On 12 May 2012, one hundred police officers armed with assault rifles and machetes descended on the Paga Hill slum with the aim of driving out its residents and demolishing one of Port Moresby’s oldest neighborhoods. This forced eviction was carried out to make room for Paga Hill Estates, an “exclusive” residential development project overlooking Port Moresby bay. The attempted eviction, initiated by a Development Company, constituted a gross violation of internationally recognized human rights, including the right to adequate housing.
By the time the evictions were brought to a halt through the intervention of the PNG opposition Leader Dame Carol Kidu, twenty one families stood homeless.
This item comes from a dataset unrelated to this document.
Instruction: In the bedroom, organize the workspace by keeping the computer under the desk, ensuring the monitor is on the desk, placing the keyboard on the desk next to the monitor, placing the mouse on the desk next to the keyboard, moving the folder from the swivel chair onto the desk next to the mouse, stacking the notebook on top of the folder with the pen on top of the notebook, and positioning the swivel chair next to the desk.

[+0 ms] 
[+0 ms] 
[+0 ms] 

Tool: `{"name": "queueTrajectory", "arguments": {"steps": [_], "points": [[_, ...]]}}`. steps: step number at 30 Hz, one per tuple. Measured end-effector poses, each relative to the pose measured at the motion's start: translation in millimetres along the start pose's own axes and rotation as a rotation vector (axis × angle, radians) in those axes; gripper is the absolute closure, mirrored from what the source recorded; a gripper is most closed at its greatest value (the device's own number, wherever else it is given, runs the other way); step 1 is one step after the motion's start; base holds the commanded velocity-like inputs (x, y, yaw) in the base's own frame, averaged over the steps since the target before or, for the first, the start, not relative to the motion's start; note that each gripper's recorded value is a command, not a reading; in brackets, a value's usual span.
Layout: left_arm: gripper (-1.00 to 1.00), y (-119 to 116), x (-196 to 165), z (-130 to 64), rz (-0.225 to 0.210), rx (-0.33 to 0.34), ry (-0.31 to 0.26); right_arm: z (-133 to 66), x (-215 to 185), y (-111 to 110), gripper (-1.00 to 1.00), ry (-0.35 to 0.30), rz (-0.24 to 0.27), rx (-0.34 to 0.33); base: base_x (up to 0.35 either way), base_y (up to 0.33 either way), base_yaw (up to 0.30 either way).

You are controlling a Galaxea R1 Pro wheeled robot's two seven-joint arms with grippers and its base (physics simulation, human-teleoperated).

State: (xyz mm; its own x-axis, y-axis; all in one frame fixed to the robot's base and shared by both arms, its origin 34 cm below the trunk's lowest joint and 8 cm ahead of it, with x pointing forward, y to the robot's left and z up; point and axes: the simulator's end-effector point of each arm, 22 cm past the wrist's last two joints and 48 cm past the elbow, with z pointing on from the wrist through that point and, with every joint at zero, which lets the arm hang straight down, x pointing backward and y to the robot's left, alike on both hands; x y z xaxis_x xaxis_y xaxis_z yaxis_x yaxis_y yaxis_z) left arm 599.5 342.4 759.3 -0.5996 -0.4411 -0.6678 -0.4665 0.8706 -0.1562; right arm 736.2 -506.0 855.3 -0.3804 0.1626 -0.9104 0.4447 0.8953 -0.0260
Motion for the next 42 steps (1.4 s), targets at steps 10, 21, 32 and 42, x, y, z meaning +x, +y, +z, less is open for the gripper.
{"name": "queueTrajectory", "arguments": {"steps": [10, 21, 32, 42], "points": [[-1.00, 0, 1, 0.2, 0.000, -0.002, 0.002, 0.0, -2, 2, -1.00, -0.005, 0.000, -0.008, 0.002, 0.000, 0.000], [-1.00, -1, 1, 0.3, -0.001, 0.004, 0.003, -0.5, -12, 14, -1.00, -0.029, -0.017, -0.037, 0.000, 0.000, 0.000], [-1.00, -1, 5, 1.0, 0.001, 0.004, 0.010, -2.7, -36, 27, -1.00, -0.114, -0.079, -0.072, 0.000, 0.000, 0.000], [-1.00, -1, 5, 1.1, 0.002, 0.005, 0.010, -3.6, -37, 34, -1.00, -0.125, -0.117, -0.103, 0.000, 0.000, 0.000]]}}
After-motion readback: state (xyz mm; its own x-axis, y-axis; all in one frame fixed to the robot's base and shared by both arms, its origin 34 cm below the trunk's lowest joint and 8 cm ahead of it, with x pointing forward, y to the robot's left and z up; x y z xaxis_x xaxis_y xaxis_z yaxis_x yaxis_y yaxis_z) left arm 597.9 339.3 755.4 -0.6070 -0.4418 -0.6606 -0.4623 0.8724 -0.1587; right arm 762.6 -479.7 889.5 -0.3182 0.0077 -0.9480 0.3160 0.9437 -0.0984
Slums are often perceived as dark, frightening places, the corners of our cities from which we turn away. Paga Hill is no different. The images presented in this project seek to put human faces on Paga Hill’s residents, telling their stories rather than leaving them relegated to statistics, stigma and prejudice.
Where we live matters. Our place of residence dictates whether or not we have access to basic services, whether or not we are employable, indeed, if we are even fully human in society’s eyes. This project aims to challenge the viewer’s perception of slum dwellers and to highlight the critical truth that, irrespective of a person’s place of residence, all people have the same basic needs, hopes and fears.
Philippe Schneider
Philippe Schneider was born in France in May, 1967. After dabbling in student activism whilst completing a Bachelor of Arts and Communication at university, Philippe found his calling as a Humanitarian Aid Worker. He has been exposed to the spectrum of human existence whilst working in Iraq, Lebanon, Palestine and Darfur. Philippe believes that the commentary of human experience can ideally be shared through the medium of photography and strives to create work that informs.